If a line in the records below holds the word "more", copy it.

*****

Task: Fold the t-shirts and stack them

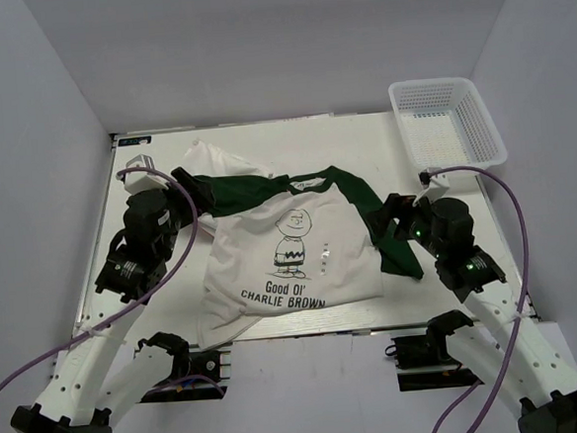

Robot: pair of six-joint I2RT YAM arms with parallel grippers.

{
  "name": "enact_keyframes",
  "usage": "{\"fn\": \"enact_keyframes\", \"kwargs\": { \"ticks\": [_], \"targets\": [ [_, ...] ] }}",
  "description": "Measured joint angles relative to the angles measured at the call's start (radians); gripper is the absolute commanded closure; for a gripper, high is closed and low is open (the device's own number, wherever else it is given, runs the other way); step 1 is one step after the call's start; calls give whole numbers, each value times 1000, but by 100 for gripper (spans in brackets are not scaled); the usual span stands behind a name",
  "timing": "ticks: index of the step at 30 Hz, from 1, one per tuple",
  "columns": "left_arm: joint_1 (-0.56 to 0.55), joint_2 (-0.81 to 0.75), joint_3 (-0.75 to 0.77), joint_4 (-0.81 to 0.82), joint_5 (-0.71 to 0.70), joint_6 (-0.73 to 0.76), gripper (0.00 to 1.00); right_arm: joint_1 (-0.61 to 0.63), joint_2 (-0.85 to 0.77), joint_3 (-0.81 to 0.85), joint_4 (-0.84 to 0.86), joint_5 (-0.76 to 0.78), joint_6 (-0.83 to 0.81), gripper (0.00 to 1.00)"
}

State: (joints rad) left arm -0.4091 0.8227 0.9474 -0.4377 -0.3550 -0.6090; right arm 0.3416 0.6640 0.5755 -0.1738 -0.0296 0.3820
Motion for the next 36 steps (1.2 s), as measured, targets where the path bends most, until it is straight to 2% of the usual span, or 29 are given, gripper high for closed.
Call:
{"fn": "enact_keyframes", "kwargs": {
  "ticks": [7,11,14,20,25,28,31,36],
  "targets": [
    [0,-6,0,10,35,26,0,2,174,-6,96,-142,-32,10],
    [1,-4,0,24,49,34,0,35,379,13,123,-224,-39,10],
    [1,13,0,30,49,37,0,104,554,66,157,-236,-34,10],
    [2,75,0,25,47,40,0,269,942,371,159,-176,-37,10],
    [1,92,2,4,26,42,0,340,1205,617,146,-127,-14,10],
    [0,92,2,-5,12,42,0,342,1280,650,137,-76,17,10],
    [0,97,2,-7,-3,43,0,329,1284,649,138,6,56,10],
    [0,123,5,-14,-10,42,0,274,1182,496,184,93,103,10]
  ]
}}
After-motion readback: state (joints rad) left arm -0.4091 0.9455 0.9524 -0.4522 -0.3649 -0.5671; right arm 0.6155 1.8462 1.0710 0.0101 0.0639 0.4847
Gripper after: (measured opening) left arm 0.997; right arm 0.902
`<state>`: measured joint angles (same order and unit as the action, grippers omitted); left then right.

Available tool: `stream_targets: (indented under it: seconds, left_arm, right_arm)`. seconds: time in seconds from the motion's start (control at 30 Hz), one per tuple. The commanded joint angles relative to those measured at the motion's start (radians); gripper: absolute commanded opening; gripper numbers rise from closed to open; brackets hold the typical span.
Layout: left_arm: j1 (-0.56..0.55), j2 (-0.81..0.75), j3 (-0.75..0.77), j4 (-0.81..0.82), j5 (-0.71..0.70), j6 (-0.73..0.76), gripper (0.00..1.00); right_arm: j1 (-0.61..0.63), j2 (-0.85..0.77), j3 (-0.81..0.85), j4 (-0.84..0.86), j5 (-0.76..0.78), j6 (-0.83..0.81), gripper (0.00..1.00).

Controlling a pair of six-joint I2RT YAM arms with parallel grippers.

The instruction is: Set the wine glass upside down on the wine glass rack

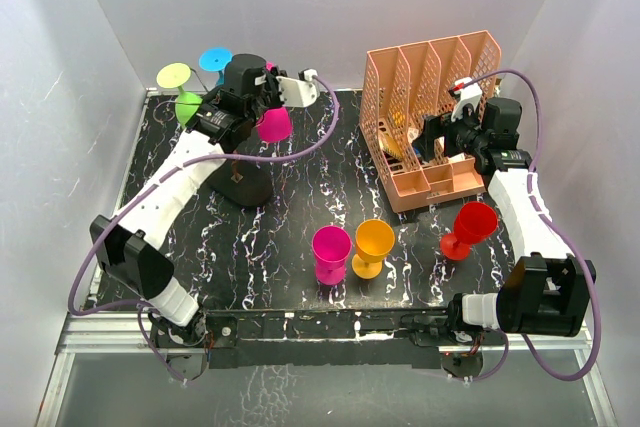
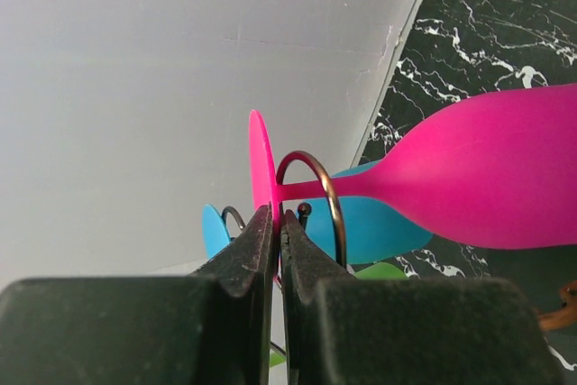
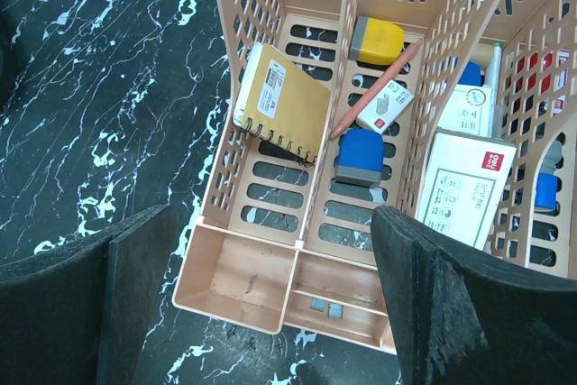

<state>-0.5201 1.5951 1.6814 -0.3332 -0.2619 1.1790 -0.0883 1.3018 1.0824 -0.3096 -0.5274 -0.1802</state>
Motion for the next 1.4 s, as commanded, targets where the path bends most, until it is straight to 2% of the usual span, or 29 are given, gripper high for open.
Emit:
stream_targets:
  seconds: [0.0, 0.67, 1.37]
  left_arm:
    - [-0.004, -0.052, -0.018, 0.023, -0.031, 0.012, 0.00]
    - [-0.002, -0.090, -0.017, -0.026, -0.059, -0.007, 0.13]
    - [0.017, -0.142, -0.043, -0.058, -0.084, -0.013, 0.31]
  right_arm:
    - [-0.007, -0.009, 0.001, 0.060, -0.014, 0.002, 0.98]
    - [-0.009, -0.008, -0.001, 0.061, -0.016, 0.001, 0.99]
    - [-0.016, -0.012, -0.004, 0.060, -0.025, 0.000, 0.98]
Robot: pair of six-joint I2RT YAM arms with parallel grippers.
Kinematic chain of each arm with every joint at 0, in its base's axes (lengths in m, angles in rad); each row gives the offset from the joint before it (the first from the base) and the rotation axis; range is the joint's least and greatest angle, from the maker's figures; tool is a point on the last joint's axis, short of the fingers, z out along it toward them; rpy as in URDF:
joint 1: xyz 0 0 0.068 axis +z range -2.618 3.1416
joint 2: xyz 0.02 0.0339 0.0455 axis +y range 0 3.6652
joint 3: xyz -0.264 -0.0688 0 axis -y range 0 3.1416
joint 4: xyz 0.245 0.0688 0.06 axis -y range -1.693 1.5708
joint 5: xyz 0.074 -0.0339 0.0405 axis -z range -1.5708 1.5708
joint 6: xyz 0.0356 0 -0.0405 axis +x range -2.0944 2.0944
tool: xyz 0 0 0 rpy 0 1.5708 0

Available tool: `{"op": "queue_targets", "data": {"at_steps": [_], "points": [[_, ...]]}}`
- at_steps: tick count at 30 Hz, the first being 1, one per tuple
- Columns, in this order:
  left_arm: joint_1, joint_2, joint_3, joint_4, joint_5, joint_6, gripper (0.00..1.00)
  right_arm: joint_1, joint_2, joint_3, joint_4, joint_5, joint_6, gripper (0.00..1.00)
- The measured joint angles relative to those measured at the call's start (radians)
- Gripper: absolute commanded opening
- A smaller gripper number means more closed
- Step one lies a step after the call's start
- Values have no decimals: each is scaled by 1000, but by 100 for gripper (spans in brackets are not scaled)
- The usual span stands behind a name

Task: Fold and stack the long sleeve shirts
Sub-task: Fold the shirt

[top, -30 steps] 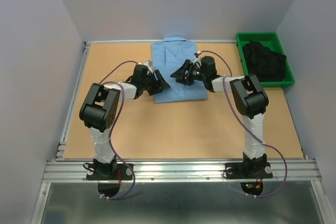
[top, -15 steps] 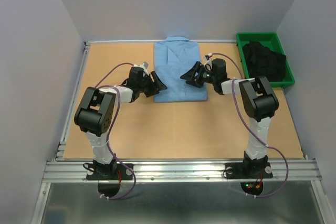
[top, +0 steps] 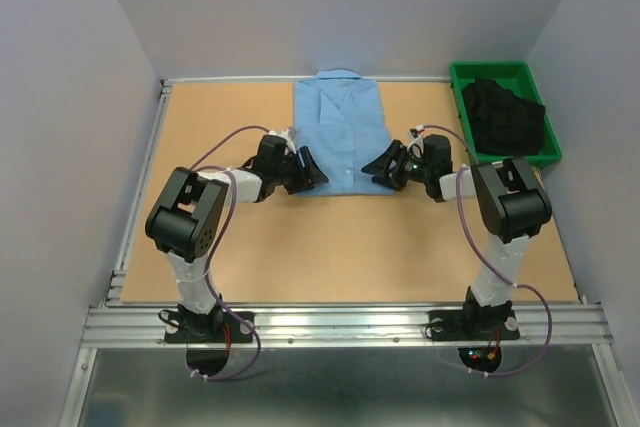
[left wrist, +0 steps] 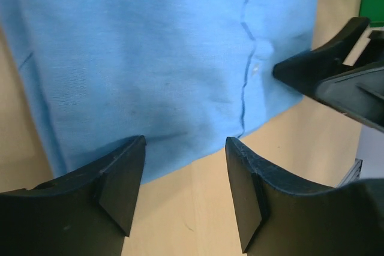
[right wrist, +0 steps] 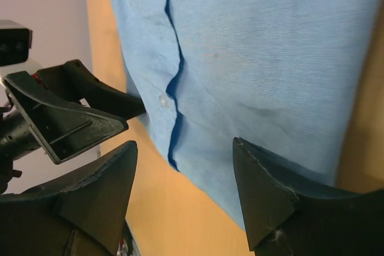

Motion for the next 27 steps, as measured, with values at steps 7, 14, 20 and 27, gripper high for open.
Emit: {"op": "queue_targets", "data": {"at_steps": [7, 14, 20, 27], "points": [[14, -21, -72, 64, 10, -26, 66, -95, -29, -80, 63, -15, 12, 70], [22, -118, -37, -101, -109, 77, 66, -114, -127, -78, -81, 63, -35, 64], [27, -55, 254, -165, -201, 230, 60, -62, -178, 48, -256, 166, -134, 50], [27, 165, 536, -173, -247, 336, 51, 21, -187, 117, -330, 211, -182, 49]]}}
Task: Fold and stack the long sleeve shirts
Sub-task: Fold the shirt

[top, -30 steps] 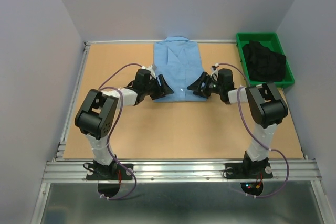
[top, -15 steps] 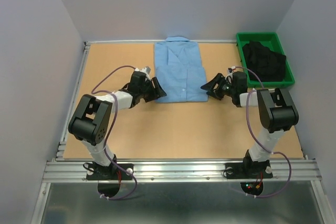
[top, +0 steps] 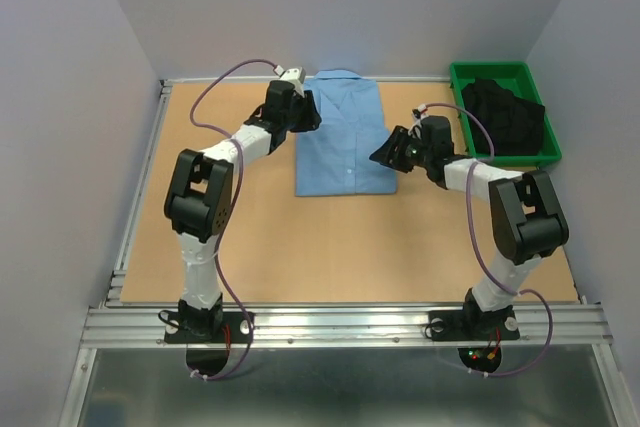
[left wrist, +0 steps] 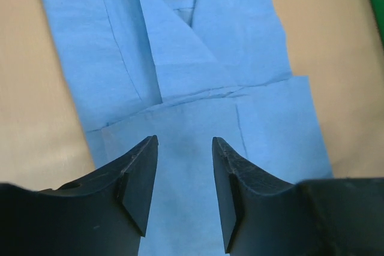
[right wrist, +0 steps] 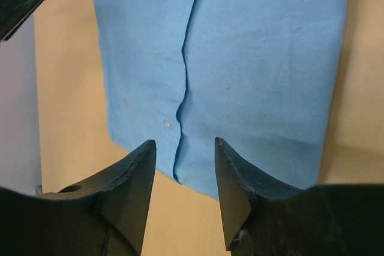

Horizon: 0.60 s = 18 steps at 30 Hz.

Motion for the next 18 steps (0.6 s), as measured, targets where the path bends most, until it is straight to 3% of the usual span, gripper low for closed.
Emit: {"op": "queue_targets", "data": {"at_steps": [8, 15, 18], "points": [[4, 199, 57, -74, -27, 28, 50, 30, 0, 0, -45, 11, -4, 49], [30, 169, 13, -84, -52, -20, 48, 30, 0, -1, -73, 55, -29, 50], [45, 76, -123, -75, -64, -55, 47, 35, 0, -8, -82, 70, -37, 50]]}}
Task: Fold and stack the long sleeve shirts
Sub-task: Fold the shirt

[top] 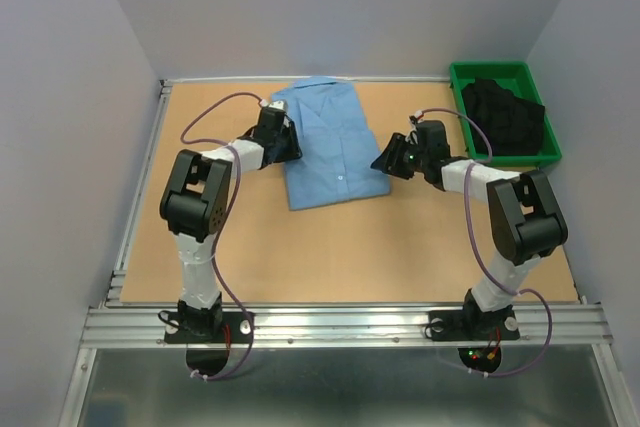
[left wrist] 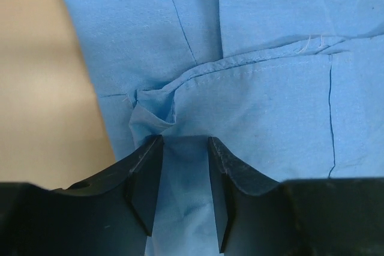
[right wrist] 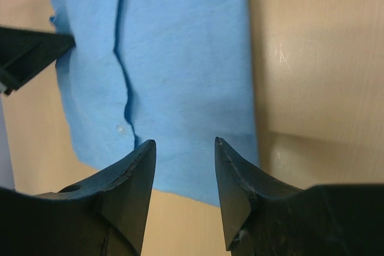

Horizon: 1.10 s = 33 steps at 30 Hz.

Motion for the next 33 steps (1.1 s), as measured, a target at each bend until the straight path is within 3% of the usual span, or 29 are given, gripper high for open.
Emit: {"op": "queue_targets", "data": {"at_steps": [5, 9, 13, 17, 22, 26, 33], "points": [[39, -233, -308, 3, 40, -116, 55, 26, 5, 3, -35, 23, -31, 50], [45, -425, -526, 4, 165, -208, 72, 48, 17, 19, -94, 50, -61, 50], [23, -607, -576, -69, 171, -196, 84, 53, 2, 44, -165, 102, -86, 50], [35, -750, -520, -76, 76, -128, 88, 55, -57, 44, -218, 132, -68, 51], [97, -650, -402, -55, -22, -31, 88, 83, -96, 44, -229, 157, 10, 51], [132, -463, -309, -75, -51, 13, 84, 126, -64, 45, -231, 165, 95, 49], [145, -259, -233, -130, -56, 14, 83, 145, 43, 50, -232, 191, 185, 38]]}}
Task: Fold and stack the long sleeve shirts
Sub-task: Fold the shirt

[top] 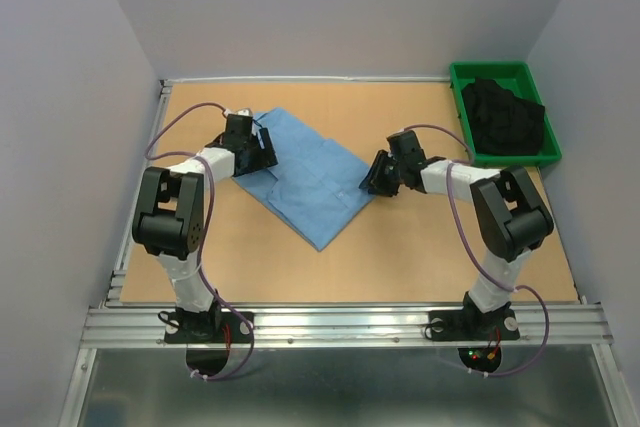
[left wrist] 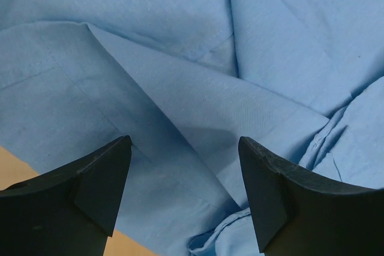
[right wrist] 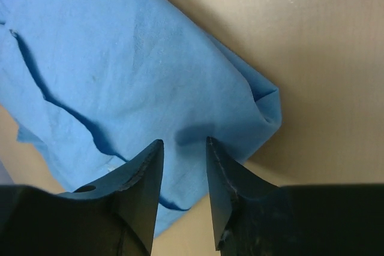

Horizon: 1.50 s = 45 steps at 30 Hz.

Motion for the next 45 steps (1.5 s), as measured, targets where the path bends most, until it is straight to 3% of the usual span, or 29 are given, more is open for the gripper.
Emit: {"op": "queue_targets", "data": {"at_steps": [9, 17, 19, 20, 22, 23, 26, 29, 36, 39, 45], "points": [[9, -13, -54, 18, 27, -75, 82, -17, 91, 99, 3, 34, -68, 30], [13, -249, -321, 49, 72, -145, 88, -101, 235, 300, 3, 36, -207, 31], [12, -312, -355, 28, 69, -137, 92, -111, 250, 333, 2, 35, -229, 36], [7, -341, -362, 26, 66, -126, 99, -113, 251, 346, 1, 39, -243, 43], [-1, -409, -366, 21, 55, -99, 99, -115, 245, 352, 4, 39, -253, 55], [-11, -464, -366, 28, 53, -81, 99, -115, 233, 352, -3, 39, -263, 66], [-35, -584, -365, 48, 58, -42, 99, -122, 163, 325, -10, 39, -273, 77], [-48, -680, -365, 64, 68, -20, 99, -142, 21, 266, -11, 20, -275, 97], [-48, -785, -386, 60, 45, 43, 99, -191, -303, 67, 23, -25, -212, 100], [-146, -772, -389, 57, 1, 111, 99, -191, -359, -35, 21, -28, -167, 100], [-498, -620, -327, 37, -78, 243, 91, -208, -407, -187, -31, -10, -116, 99]]}}
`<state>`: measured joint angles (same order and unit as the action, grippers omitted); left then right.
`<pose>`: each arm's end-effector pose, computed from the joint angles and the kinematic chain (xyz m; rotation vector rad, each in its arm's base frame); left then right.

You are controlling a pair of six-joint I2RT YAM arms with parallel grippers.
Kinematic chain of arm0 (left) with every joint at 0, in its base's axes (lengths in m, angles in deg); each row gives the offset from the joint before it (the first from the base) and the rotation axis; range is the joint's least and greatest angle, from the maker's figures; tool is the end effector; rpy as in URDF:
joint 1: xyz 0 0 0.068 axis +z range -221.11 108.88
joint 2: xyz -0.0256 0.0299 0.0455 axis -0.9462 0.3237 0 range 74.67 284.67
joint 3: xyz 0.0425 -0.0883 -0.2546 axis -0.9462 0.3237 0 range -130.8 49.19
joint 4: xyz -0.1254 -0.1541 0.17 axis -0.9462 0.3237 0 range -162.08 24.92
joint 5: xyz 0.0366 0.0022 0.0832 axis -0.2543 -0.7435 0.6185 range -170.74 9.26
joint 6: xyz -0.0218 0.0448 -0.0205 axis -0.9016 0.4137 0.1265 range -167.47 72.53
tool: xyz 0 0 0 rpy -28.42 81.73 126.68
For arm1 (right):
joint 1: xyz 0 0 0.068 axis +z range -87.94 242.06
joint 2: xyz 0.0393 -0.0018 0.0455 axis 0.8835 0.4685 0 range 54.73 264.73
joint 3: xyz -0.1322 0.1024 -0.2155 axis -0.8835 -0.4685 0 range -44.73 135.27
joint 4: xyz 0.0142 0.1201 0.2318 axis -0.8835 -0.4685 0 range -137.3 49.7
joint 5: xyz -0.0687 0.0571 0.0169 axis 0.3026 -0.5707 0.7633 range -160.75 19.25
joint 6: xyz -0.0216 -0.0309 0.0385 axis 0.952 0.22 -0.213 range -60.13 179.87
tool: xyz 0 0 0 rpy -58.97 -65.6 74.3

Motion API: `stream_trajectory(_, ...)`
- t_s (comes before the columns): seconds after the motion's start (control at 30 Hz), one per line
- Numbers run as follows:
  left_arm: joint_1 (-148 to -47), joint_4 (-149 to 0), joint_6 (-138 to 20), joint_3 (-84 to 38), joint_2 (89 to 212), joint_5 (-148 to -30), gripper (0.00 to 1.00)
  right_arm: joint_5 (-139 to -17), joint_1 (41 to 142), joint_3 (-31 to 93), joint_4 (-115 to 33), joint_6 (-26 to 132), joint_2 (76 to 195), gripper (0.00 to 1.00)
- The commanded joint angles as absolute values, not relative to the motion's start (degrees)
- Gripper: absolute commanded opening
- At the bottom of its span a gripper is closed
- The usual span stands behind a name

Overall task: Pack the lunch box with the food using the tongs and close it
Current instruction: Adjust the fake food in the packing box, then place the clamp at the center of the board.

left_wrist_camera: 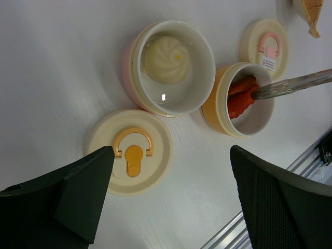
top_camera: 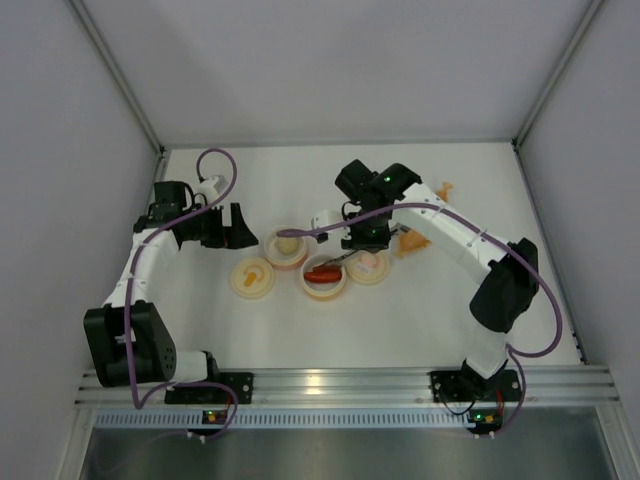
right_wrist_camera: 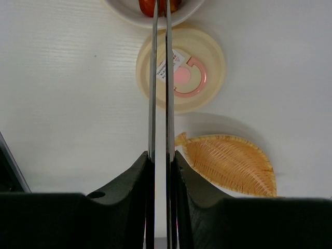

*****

OUTPUT FOR THIS EXERCISE -
- A smaller gripper number means more closed
Motion for the next 45 steps (1.5 s), as measured, targets where the path bends most, until it is straight to 3% of the usual span, or 29 are given, more is open for the gripper.

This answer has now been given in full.